- Shopping Bag ( 0 items )
Publishers Weekly
The availability in English of this seminal, startling, volatile, founding work of Arabic-language modernism is a welcome literary event. Adonis, born in Syria in 1930, is likely the most original Arabic poet of his generation; "Mihar" is Adonis's sometimes ecstatic, often despairing alter ego, named for an 11th-century Persian poet, but reminiscent (to Western ears) of Arthur Rimbaud or Cesar Vallejo. Adonis excels both in stately free verse and in the prose poems he calls "Psalms": "I find refuge in night's childhood," he writes, "leaving my head on the morning's knees." Exile and displacement (Adonis fled Syria for political reasons), and awareness of death and disappointment pervade the book's seven groups of lyric works: "Dear Grave: you mark where I end/ and spring begins"; "Falling is my natural condition, paradise my contrary... I announce the attraction of death." Adonis also commemorates individuals, attacks evil ("It is for my land that I bleed") and begs heavenly help ("I call on you, green thunderbolt"). Despite occasional snags, translators Haydar and Beard have brought into English Adonis's paradox-laden, confidently defiant voice, which has already taken its place in the strong currents of world verse. (July)
Copyright © Reed Business Information, a division of Reed Elsevier Inc.
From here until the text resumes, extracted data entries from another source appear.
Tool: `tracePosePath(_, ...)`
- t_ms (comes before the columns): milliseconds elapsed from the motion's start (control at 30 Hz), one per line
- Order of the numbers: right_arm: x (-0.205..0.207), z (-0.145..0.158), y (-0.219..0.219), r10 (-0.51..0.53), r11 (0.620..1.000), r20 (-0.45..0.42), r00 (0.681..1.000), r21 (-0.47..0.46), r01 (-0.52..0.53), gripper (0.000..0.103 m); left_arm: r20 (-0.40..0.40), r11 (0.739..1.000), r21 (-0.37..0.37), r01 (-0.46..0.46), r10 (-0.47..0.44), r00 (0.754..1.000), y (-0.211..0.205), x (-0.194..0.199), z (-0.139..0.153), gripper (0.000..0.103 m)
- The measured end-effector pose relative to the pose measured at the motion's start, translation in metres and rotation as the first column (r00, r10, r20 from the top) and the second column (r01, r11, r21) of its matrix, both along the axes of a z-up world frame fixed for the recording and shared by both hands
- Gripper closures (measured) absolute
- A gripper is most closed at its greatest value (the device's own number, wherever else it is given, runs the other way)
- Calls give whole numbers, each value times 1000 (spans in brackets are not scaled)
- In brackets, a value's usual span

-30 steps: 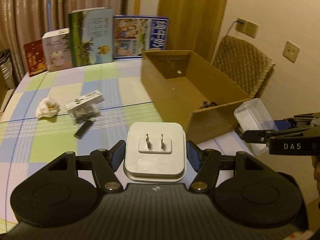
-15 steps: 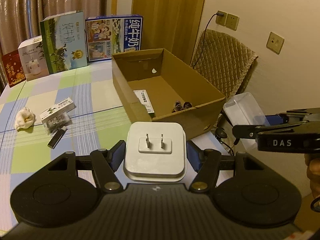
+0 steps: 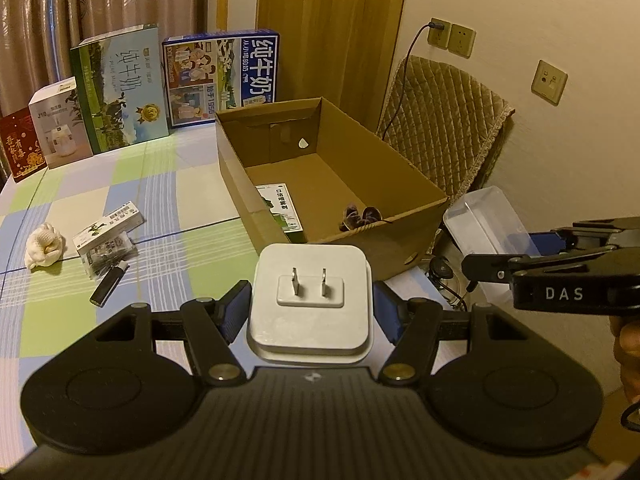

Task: Organize objects
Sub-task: 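Carry the clear tray and white plug adapter into the cardboard box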

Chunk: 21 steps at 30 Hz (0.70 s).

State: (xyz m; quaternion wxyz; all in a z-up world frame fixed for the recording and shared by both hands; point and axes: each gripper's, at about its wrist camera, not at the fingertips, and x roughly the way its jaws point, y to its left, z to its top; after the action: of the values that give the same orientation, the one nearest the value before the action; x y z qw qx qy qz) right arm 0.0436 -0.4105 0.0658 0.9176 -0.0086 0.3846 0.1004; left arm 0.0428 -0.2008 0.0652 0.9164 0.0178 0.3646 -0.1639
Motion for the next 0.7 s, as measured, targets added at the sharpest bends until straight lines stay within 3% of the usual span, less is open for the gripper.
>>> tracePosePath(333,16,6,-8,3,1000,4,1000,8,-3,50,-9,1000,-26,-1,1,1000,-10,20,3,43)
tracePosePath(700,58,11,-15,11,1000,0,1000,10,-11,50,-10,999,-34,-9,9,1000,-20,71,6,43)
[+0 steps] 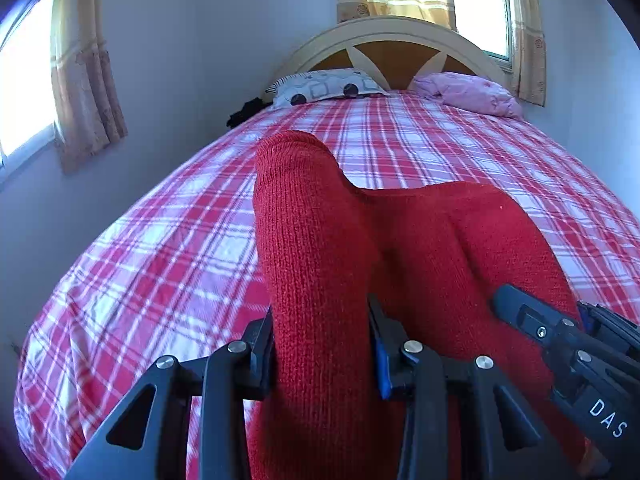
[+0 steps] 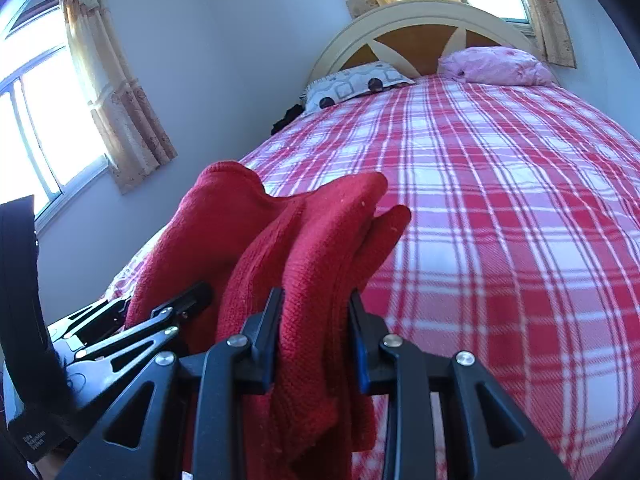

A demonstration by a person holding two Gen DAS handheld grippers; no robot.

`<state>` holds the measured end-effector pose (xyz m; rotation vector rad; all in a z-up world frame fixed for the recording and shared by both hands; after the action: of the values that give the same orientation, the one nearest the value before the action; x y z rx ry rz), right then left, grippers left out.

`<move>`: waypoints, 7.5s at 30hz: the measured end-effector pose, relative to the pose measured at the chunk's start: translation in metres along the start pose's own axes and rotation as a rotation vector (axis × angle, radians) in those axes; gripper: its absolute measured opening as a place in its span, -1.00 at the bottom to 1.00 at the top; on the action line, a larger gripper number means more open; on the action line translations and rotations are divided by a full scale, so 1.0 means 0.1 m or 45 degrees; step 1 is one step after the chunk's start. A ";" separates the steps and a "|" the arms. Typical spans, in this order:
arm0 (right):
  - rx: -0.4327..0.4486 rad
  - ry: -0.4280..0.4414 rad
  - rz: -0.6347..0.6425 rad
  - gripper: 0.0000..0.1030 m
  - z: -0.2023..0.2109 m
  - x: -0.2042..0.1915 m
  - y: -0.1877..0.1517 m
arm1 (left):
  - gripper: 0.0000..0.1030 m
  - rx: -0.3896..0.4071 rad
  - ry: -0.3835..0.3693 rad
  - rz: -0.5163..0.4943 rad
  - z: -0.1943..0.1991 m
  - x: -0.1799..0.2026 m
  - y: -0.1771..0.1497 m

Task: Fold small clothes

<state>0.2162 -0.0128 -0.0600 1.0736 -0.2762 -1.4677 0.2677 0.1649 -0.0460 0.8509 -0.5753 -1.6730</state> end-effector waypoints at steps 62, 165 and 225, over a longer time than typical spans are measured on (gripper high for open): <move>-0.190 -0.315 0.140 -0.27 -0.54 0.25 -0.49 | 0.39 -0.280 -0.026 0.298 -0.41 -0.19 -0.80; 0.550 -0.163 0.093 1.00 2.23 -0.56 -0.66 | 0.85 0.250 0.163 0.071 2.30 -0.08 -0.92; 0.544 -0.269 0.103 1.00 2.16 -0.39 -0.86 | 0.85 0.179 0.165 0.044 2.10 0.02 -0.99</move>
<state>-0.0053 -0.0471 0.0130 1.2261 -0.8021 -1.4855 0.0427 0.1770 0.0105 1.0375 -0.6202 -1.5473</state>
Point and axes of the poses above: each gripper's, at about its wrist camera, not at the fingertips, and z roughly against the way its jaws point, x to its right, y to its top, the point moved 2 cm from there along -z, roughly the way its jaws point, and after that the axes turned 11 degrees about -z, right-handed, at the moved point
All rights reserved.
Overview
Born in Syria in 1930, Adonis later moved to Lebanon and became a pivotal figure in the new poetry of the late 1960s. With the publication of Mihyar of Damascus: His Songs in 1963—widely viewed as a watershed moment in Arabic poetry—Adonis forged a new set of possibilities for Arabic poetry, writing in traditional meters but infusing them with modernist rhythms, styles, and conceptual complexities.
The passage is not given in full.